→ Your objective: Range to output from the entries below: the line containing "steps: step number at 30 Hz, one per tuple" through the line containing "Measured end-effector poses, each". Set it down exactly, ends included, nothing else.

→ Input for this task:
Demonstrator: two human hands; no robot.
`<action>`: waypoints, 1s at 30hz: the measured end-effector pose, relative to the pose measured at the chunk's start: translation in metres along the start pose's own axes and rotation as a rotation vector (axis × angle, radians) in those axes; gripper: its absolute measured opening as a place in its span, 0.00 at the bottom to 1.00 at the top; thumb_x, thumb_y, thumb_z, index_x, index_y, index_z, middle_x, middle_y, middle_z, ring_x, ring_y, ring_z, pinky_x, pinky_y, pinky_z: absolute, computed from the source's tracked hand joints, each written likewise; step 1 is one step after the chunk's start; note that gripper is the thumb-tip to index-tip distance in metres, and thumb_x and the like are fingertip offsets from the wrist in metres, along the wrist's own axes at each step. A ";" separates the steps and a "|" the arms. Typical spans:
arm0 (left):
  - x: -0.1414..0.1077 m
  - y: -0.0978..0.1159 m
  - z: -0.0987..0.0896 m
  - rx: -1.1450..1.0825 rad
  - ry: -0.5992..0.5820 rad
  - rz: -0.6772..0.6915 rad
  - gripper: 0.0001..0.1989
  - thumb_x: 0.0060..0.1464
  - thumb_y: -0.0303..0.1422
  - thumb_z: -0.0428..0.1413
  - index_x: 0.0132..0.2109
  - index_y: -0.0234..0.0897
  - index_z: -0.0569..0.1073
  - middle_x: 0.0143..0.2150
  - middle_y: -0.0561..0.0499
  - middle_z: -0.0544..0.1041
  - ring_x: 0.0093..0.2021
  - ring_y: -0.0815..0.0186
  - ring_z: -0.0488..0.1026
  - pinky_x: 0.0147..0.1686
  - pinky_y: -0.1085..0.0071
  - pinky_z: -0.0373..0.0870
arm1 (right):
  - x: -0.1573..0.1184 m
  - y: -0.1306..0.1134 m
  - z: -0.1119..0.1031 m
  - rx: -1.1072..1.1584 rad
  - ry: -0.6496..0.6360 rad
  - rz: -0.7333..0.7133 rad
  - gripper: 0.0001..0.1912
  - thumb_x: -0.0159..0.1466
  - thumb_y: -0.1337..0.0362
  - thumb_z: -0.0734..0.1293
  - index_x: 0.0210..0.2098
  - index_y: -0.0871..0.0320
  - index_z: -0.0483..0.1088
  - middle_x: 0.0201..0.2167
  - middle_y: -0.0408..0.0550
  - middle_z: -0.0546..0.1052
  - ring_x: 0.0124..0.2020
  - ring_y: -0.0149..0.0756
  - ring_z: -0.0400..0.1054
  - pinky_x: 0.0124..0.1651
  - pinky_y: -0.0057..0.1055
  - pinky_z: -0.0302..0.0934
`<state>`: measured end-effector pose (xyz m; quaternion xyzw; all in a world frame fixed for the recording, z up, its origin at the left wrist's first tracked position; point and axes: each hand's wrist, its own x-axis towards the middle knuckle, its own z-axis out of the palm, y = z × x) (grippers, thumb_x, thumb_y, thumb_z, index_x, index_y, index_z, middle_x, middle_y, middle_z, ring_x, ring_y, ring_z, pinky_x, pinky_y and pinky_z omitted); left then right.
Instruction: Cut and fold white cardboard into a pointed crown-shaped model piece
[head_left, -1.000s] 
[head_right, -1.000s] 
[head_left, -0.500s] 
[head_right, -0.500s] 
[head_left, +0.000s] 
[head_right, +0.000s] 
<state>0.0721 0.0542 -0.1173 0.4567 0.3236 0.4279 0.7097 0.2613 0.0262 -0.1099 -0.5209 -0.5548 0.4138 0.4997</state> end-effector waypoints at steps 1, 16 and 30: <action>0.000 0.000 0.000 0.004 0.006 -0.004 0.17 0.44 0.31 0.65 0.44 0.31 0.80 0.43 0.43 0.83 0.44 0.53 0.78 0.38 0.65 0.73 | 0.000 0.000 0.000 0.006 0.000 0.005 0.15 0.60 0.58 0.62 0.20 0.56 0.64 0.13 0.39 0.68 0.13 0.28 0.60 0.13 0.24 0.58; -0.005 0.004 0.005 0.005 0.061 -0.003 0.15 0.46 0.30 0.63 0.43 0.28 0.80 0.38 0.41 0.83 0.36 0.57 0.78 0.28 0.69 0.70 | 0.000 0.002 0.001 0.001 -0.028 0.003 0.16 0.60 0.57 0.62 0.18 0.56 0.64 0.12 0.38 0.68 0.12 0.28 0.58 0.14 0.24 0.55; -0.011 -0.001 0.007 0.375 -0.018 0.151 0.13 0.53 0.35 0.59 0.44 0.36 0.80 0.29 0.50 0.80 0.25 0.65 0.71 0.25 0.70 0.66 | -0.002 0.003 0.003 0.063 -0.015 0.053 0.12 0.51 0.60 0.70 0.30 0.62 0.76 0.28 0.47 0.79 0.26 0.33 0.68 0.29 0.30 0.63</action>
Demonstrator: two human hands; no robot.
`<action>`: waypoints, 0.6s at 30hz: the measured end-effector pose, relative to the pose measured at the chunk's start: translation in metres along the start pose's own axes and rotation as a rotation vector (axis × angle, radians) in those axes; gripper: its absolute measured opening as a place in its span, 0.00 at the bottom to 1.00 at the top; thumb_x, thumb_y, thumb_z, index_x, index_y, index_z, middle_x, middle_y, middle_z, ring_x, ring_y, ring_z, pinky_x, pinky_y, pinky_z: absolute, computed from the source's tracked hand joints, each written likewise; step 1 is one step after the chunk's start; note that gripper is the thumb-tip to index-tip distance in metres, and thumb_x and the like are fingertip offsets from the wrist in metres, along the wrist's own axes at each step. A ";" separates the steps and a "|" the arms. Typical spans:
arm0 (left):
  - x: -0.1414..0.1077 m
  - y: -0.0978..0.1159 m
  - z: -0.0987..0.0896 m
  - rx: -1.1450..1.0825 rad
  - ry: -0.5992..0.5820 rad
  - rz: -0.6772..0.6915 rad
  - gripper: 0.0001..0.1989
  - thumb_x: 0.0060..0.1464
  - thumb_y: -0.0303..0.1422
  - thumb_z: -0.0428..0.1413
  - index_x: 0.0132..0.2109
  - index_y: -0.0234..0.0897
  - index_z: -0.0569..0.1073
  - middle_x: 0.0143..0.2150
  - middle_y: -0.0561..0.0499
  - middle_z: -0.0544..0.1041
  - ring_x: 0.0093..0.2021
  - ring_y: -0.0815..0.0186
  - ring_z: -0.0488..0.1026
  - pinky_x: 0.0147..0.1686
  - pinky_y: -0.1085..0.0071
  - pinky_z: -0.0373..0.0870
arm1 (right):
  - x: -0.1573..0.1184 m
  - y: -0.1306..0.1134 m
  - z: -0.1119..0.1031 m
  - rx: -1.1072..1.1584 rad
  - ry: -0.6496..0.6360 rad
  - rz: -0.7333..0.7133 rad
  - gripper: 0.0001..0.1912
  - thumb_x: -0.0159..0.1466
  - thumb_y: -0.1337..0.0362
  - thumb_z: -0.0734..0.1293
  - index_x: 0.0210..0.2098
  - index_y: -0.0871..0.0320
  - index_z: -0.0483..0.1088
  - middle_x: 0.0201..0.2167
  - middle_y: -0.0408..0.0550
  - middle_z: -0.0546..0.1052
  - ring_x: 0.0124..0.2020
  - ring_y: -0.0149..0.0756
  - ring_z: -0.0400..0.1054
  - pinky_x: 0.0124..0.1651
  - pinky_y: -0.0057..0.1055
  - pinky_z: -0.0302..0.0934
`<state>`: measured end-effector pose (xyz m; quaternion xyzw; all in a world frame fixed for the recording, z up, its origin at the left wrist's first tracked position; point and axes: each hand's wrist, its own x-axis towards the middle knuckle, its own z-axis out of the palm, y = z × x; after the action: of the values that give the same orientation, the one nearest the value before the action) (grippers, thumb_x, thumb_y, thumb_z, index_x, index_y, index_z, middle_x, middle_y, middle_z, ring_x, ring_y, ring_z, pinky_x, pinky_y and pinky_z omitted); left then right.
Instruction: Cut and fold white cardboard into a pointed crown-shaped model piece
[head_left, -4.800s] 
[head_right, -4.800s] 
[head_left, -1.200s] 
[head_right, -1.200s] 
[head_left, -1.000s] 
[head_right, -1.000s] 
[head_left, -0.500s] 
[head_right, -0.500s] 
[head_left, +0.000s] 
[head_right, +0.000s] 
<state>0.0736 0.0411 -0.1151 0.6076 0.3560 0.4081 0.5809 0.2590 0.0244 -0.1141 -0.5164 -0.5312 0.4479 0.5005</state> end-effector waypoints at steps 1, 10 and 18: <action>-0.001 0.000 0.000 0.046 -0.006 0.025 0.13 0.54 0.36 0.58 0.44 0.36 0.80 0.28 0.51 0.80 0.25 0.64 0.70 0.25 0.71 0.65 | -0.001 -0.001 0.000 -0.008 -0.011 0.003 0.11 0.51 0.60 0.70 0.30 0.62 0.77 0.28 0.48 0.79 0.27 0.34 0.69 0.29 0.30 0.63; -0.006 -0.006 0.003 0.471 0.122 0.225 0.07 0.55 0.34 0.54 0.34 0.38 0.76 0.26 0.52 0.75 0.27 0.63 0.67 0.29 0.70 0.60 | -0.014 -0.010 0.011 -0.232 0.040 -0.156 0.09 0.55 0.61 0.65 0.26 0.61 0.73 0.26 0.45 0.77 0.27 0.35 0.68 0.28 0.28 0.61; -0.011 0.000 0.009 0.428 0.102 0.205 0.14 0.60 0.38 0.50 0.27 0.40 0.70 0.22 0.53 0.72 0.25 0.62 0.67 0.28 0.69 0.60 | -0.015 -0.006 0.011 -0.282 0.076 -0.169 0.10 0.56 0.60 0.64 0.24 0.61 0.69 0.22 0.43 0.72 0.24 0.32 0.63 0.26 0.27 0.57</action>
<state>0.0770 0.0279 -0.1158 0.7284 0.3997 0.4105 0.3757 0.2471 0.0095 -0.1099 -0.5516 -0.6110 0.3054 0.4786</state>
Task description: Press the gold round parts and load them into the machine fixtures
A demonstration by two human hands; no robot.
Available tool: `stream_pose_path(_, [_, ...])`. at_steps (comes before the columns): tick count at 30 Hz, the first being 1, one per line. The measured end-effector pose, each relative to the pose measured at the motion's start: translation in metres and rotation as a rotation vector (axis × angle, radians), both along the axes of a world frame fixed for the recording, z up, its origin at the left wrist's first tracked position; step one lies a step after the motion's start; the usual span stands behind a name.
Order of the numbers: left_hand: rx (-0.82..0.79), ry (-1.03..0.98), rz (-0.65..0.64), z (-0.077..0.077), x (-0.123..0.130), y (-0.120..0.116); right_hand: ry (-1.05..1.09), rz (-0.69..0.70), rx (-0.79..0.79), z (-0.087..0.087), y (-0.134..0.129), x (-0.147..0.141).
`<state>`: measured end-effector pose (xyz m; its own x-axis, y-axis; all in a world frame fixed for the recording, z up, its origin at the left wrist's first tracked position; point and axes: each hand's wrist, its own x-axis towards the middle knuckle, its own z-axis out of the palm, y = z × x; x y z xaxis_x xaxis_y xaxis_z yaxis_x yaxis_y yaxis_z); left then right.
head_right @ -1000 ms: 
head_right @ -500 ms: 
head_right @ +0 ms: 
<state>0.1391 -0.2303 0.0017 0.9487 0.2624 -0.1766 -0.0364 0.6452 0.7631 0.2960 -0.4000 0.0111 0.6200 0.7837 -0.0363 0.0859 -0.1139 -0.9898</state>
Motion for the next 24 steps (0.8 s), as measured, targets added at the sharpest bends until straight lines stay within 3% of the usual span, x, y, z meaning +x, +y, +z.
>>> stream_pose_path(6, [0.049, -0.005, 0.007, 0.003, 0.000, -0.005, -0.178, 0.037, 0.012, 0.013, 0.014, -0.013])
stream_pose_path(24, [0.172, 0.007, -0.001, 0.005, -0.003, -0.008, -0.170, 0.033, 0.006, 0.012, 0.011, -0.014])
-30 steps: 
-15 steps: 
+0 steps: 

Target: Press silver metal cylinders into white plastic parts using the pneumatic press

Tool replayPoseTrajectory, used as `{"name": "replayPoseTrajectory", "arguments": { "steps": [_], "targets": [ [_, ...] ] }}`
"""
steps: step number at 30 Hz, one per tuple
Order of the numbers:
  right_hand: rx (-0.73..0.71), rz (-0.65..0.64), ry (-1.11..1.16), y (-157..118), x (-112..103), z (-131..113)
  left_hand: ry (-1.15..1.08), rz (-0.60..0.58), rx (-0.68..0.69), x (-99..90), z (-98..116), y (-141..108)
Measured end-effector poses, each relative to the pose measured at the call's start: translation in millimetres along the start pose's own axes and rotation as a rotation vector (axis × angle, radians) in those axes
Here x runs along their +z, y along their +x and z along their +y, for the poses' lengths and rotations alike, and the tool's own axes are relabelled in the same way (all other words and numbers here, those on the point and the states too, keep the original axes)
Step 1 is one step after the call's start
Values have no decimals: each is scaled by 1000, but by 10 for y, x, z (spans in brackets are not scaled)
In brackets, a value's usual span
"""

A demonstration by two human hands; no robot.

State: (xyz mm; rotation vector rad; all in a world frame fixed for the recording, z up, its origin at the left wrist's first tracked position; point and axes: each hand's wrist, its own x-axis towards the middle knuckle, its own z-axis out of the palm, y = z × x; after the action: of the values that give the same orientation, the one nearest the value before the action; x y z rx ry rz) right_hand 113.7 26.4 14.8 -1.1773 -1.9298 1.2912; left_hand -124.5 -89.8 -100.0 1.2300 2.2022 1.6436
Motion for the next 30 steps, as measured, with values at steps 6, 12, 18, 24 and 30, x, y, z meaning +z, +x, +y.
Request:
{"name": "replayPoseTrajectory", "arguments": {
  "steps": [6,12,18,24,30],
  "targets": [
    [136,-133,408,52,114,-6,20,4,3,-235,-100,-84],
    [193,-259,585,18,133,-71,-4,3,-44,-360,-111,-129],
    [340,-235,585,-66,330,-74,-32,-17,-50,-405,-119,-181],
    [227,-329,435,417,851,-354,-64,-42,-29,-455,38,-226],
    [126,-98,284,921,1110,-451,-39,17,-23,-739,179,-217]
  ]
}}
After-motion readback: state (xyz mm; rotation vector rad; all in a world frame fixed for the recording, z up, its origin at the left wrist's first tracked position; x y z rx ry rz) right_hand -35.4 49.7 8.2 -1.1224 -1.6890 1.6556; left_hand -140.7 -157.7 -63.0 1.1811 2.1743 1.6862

→ Exercise answer:
steps: step number at 30 Hz, one per tuple
Order of the numbers:
  right_hand: rx (-0.73..0.71), rz (-0.65..0.64), ry (-1.11..1.16), y (-157..118), x (-112..103), z (-131..113)
  left_hand: ry (-1.15..1.08), rz (-0.60..0.58), rx (-0.68..0.69), x (-99..90), z (-98..116), y (-141..108)
Measured end-effector poses, each relative to the pose measured at the call's start: translation in millimetres along the start pose's own axes and rotation as a rotation vector (axis × angle, radians) in those axes

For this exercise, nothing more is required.